Key Application & Active Directory Privileged User Access Review Process

Purpose: To ensure only current, authorized users retain privileged access across key platforms and Active Directory, and to offboard any unnecessary or outdated accounts.

1. Preparation

Scope Includes

  • Active Directory (AD)
  • Entra ID
  • Mimecast
  • Egress
  • Varonis
  • BeyondTrust
  • Netskope
  • Vectra
  • HYPR Control Center

Tools Needed

  • Admin/audit access to each platform
  • Access to AD group membership reports
  • Vendor contact list
  • Documentation template (spreadsheet or ticketing system)

Expected Outcome

  • A full review of all the systems and services listed
  • Documented actions logged within the automated ticked

2. Active Directory/Entra ID Review

a. Privileged Groups Audit

Review: 

  • bt-team-xxxx groups
  • bt-admins-xxxx groups
  • bt-az-admins
  • Global Admins
  • Global Readers

Actions

  • Identify and remove disabled accounts.
  • Validate necessity of each privileged account.
  • Document all changes with justification.

b. Third-Party OU Review

Identify all third-party Organizational Units (OUs).

Actions

  • Contact each vendor/stakeholder to confirm current users.
  • Disable and remove access for inactive or unverified users.
  • Record vendor responses and offboarding actions.
  • Move any disabled teams, users or groups to Left Firm Third Parties OU

 

3. Application-Level Admin Access Review

For each platform, follow this checklist:

Mimecast

Review Super Admins and Support accounts.

Remove outdated or unused accounts.

Egress

Audit admin roles and support accounts.

Remove any accounts not tied to current operations.

Varonis

Check admin and service accounts.

Revoke access for inactive or legacy users.

BeyondTrust

Review privileged access groups and session logs.

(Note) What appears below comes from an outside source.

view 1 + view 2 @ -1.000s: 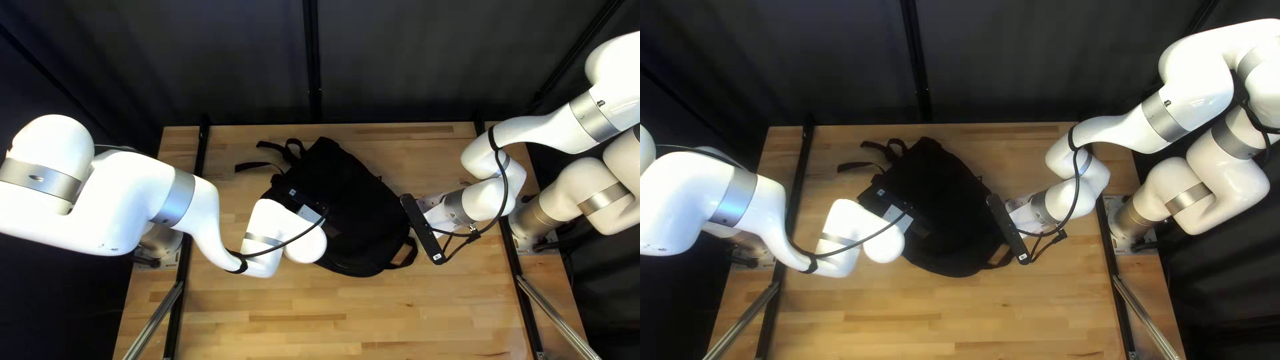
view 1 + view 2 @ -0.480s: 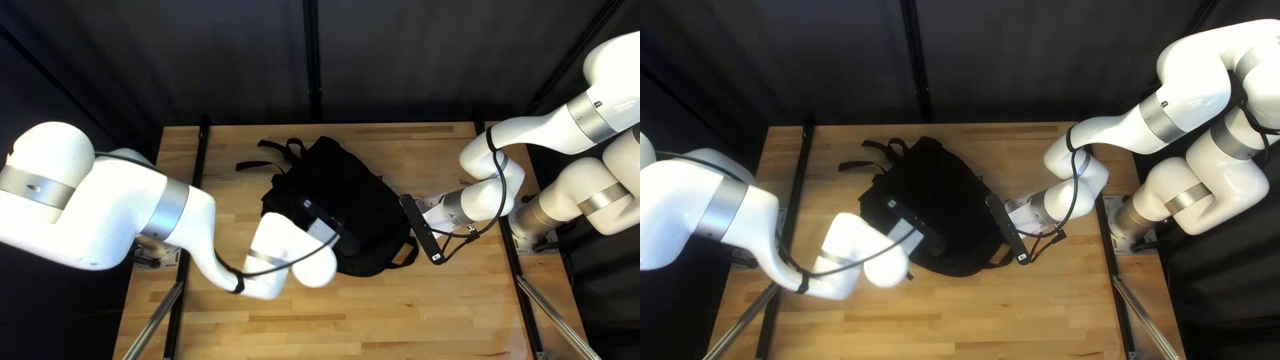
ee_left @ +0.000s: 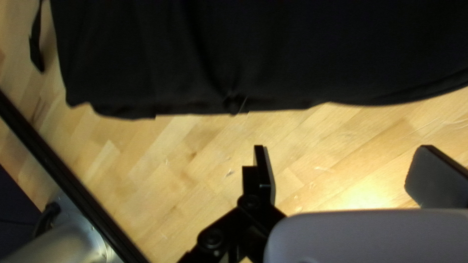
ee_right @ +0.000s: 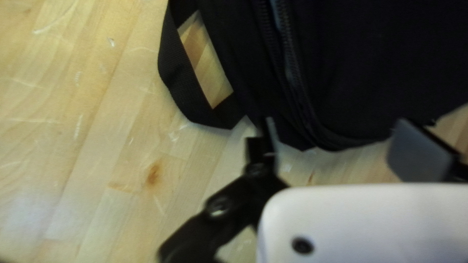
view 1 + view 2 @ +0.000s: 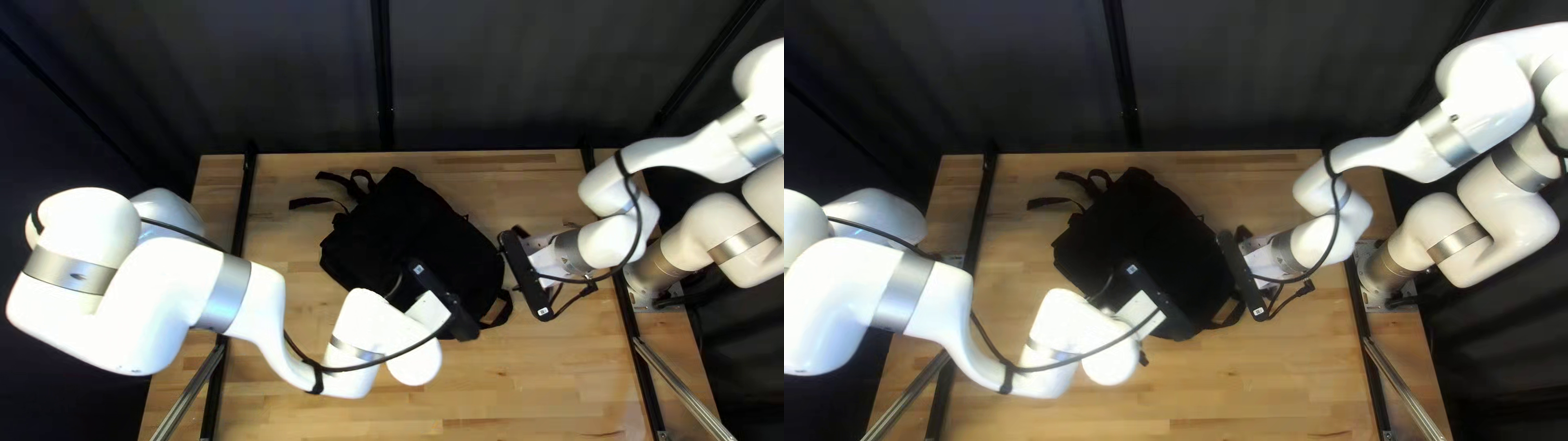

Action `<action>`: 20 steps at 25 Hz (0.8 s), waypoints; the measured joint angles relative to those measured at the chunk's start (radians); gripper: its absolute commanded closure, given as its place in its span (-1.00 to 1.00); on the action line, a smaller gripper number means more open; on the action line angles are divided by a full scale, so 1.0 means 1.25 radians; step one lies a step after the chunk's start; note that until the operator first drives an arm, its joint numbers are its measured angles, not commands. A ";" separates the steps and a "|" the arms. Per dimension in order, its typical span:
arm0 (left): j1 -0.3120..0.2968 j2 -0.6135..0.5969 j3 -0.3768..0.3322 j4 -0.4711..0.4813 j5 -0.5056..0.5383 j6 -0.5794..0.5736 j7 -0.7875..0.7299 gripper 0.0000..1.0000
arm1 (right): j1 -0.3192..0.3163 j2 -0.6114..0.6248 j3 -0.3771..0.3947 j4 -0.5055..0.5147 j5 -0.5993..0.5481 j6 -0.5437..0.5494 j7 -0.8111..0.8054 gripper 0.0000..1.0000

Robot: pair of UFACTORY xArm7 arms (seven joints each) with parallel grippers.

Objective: Remove a lunch box from a kids backpack

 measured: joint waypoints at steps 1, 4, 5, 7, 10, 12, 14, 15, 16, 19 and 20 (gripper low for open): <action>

Remove accounts unused in the last 90 days.

 Netskope

Audit admin roles and integration accounts.

Remove vendor/support accounts no longer in use.

Vectra

Review admin and analyst roles.

Revoke access for disabled or non-current users.

HYPR Control Center

Audit: 

  • Admin users
  • Third-party access
  • Remove any off-boarded account registrations

Actions

  • Validate each account’s necessity.
  • Remove any accounts tied to previous admins or inactive vendors.
  • Document all changes and confirmations.

4. Documentation & Reporting

Log all findings and actions: 

  • User removed
  • Group membership revoked
  • Vendor confirmation received

Include: 

  • Date/time
  • Analyst name
  • Justification

Generate a summary report for management and compliance.